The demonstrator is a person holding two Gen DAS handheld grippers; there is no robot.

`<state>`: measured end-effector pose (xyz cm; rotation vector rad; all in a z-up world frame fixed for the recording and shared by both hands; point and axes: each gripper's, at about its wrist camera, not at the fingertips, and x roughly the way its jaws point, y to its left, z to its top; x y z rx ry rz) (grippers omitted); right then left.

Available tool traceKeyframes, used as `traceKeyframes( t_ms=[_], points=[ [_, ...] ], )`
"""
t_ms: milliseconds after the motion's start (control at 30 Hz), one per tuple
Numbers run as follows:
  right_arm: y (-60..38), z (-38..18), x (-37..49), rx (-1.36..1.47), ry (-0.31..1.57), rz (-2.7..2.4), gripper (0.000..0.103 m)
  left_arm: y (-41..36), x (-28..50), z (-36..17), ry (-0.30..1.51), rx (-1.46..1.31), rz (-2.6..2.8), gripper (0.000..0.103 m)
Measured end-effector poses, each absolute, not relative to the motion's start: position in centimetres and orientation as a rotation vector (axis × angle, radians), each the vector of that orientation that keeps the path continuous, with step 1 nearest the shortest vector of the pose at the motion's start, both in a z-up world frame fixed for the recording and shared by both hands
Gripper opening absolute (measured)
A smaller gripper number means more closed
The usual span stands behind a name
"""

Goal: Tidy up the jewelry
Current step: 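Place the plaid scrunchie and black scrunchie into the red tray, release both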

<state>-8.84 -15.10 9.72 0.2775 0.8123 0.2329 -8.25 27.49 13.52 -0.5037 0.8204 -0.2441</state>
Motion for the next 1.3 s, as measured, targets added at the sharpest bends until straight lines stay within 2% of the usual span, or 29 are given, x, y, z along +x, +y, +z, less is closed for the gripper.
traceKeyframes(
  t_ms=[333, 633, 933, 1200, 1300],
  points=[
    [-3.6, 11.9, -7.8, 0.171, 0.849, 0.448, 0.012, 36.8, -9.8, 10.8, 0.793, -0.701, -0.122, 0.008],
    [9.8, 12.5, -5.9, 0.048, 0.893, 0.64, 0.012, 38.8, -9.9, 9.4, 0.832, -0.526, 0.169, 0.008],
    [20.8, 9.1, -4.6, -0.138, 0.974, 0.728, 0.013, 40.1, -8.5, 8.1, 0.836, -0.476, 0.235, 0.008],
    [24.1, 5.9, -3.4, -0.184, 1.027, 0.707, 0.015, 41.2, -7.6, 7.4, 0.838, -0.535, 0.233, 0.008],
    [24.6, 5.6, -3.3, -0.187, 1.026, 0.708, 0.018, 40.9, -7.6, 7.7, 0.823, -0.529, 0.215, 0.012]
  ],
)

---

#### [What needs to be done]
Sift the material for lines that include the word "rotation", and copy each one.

#### [Solution]
`<state>`: measured end-effector pose (xyz cm; rotation vector rad; all in a z-up world frame fixed for the recording and shared by both hands; point and axes: each gripper's, at about its wrist camera, not at the fingertips, and x roughly the way its jaws point, y to its left, z to its top; x y z rx ry rz) (grippers omitted); right then left.
Measured end-effector poses, each absolute, not relative to the motion's start: position in centimetres and orientation as a rotation vector (axis × angle, radians), each the vector of that orientation that keeps the path continuous, with step 1 nearest the shortest vector of the pose at the motion's start, both in a z-up world frame fixed for the recording and shared by both hands

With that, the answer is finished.